Ultimately, there’s this: If you’re in a relationship with someone whose existing relationship has deep, persistent problems, or where metamours consistently fail to manage themselves well, you’re really much better off not “entering” those existing relationships — conceptually, linguistically or otherwise.
“Alongside” offers more room to maneuver than “inside.”
If you do happen to love someone who’s also in a troubled relationship, it may still be worth fostering an intimate relationship with them. Or not. If you’re well grounded in yourself and your own life, it’s easier to be patient, to give them time to work their own stuff out, to give them a chance to demonstrate their character and grow. That’s your choice to make — but that’s really a choice about your relationship, not theirs.
Sneaky couple privilege
Being a word geek, I also have a linguistic quibble with the phrase “entering a relationship.” It may sound nitpicky, but I think it’s important.
When someone says you’re “entering their relationship,” that wording belies some problematic assumptions about power:
- There’s only one truly “real” or “important” relationship — and it’s not the one that just got formed. (The newer relationship is seen as a mere appendage, not its own thing.)
- Who really holds power in that allegedly expanded existing relationship? It’s probably not the newer partner, since “the relationship” (there is only one) is “theirs” (belonging to the partners in the established relationship).
Ick. Can you spell couple privilege? Yeah, it’s insidious.
That’s OK — couple privilege is so ingrained, it happens to the best of us. Sometimes even to people with lots of experience with solo polyamory or being a non-primary partner. It took me well over a decade after I began having poly relationships to figure that out, to identify and unlearn deep assumptions which have proven toxic to me and my relationships.
Putting it in perspective
While everything I said is worth keeping in mind, it’s not absolute. There are indeed circumstances where it is correct to say someone is “entering an existing relationship.” That’s great — and in my experience, that’s true for only a very small fraction of what usually happens in poly relationship networks.
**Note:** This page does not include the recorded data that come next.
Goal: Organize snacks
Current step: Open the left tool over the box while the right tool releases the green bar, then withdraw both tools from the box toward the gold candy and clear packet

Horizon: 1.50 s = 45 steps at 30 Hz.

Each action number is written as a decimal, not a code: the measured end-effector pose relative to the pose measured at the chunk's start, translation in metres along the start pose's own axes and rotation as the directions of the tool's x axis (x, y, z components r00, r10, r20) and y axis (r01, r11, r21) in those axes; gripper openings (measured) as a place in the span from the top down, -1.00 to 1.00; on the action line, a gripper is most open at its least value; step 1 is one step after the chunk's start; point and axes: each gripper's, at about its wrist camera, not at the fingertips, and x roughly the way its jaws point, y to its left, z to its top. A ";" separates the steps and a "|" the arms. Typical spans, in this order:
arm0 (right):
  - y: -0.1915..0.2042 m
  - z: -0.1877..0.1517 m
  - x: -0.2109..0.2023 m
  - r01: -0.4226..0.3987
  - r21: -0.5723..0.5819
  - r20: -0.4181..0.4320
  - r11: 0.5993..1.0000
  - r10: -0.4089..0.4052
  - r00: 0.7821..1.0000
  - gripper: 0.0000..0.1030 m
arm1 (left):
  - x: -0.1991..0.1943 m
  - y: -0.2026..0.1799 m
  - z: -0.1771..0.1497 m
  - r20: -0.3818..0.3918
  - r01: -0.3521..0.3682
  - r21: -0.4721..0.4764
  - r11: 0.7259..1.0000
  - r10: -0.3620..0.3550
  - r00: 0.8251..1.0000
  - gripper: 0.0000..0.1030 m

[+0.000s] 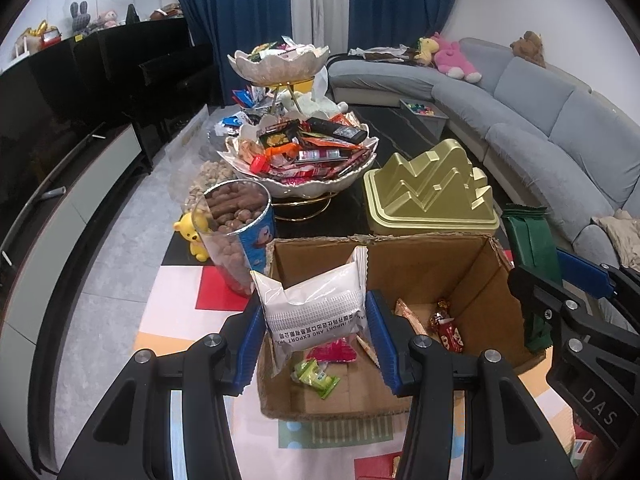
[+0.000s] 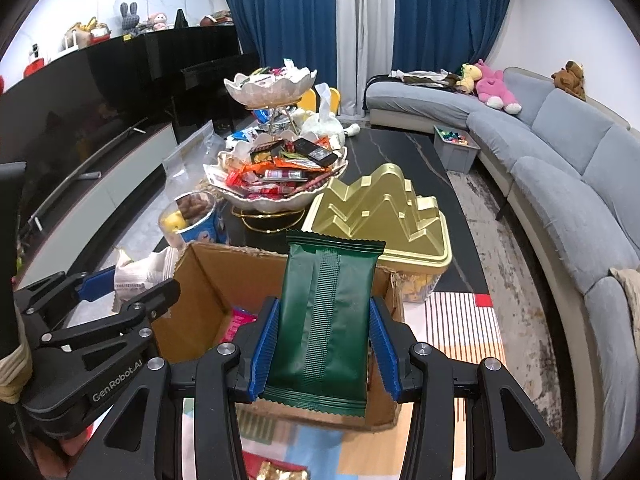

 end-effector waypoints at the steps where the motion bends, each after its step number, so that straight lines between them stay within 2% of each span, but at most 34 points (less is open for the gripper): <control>1: -0.001 0.001 0.003 -0.003 0.000 -0.003 1.000 0.003 1.000 0.11 | 0.003 0.000 0.000 -0.004 0.003 -0.001 1.000 -0.003 1.000 0.05; 6: -0.001 0.004 0.010 -0.009 -0.009 -0.009 1.000 0.009 1.000 0.11 | 0.011 0.000 -0.001 -0.020 0.025 -0.002 1.000 -0.025 1.000 0.03; 12: 0.001 0.005 0.009 -0.010 -0.031 0.001 0.999 0.010 1.000 0.09 | 0.011 -0.002 -0.001 -0.019 0.028 -0.001 1.000 -0.028 0.999 -0.14; 14: 0.001 0.005 0.006 -0.003 -0.036 0.008 0.999 0.003 1.000 -0.05 | 0.009 -0.001 -0.001 -0.021 0.026 0.000 1.000 -0.026 0.999 -0.17; 16: 0.000 0.006 0.003 0.008 -0.034 0.021 0.999 -0.007 1.000 -0.41 | 0.008 0.000 0.000 -0.018 0.022 0.001 1.000 -0.022 1.000 -0.27; 18: -0.001 0.007 -0.001 0.017 -0.029 0.033 0.999 -0.016 0.999 -0.47 | 0.005 0.002 0.000 -0.011 0.016 0.001 1.000 -0.016 1.000 -0.31; 25: -0.004 0.008 -0.013 0.025 -0.010 0.043 1.000 -0.024 0.999 -0.47 | -0.011 0.004 0.000 0.009 0.010 -0.003 1.000 -0.010 1.000 -0.52; 45: 0.003 -0.001 -0.061 0.029 -0.006 0.081 1.000 -0.028 0.996 -0.47 | -0.066 0.007 -0.012 0.050 -0.001 -0.003 1.000 0.001 0.999 -0.53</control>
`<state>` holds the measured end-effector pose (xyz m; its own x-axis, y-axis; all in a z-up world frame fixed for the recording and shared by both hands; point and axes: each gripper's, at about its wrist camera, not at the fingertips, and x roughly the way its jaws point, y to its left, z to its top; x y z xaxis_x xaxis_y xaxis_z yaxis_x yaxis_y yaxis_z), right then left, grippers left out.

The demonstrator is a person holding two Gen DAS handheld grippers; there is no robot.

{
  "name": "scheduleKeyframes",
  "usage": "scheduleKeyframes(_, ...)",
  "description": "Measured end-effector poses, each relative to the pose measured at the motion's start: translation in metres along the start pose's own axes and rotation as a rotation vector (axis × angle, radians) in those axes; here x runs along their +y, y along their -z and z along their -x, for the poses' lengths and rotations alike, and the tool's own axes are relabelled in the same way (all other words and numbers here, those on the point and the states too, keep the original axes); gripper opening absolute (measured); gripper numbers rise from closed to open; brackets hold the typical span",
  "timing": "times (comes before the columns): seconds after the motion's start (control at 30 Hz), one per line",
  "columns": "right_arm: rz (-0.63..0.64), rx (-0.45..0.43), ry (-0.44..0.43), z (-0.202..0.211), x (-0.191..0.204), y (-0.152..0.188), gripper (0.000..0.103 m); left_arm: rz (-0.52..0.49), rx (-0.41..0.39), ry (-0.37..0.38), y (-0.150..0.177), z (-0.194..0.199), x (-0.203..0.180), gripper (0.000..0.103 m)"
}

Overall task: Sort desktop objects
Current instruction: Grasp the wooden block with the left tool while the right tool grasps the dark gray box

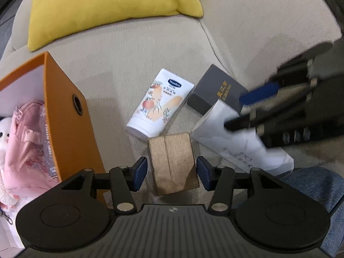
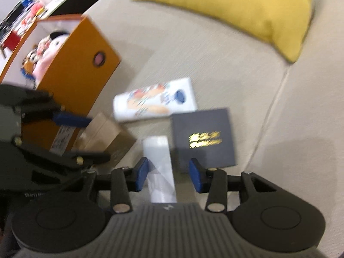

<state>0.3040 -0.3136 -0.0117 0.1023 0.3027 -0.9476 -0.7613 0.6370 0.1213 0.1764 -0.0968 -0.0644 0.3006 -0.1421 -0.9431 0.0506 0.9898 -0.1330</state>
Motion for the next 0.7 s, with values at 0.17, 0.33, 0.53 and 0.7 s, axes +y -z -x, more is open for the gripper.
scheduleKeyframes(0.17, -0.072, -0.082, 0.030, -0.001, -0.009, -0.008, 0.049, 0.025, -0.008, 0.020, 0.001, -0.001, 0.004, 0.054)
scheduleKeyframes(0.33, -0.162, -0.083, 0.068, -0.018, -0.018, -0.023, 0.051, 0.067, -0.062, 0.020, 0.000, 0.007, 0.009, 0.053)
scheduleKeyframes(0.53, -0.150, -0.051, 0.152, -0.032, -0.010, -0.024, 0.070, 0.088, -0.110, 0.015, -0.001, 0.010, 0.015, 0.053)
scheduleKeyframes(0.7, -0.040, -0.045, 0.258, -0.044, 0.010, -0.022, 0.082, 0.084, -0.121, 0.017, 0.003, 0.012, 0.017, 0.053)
The often-unconscious presumptions that are signaled by verbal tropes like “entering an existing relationship” are a big reason why I personally prefer to have fellow solo poly people as intimate partners. However, solo-solo poly relationships tend to be less common, even for me, since most poly people are already coupled-up (or seeking to ride the relationship escalator toward couplehood).
So I don’t obsess over this. I let my heart go where it will, and I often do land in relationships with partners who also have existing, longstanding, deeply committed relationships. They may even call those relationships primary, especially if they don’t have a lot of poly experience.
However, other people’s labels don’t define my relationships. I’ve learned to be very clear with my partners and metamours, right up front, that my relationship with my partner is its own thing. I’m neither “entering” their existing relationship, nor am I “subject” to it. Even if they consider each other “primary,” I’m never “secondary” — and I won’t tolerate being treated as such. If they can roll with that, we’re cool.
It helps that I am very interested in, and skilled at, nurturing healthy relationship networks — including metamour relationships. It helps that I am secure enough to be patient. I just try to never lose sight of which relationships are mine; where I begin and my partners and metamours end. In that way we give each other room to grow.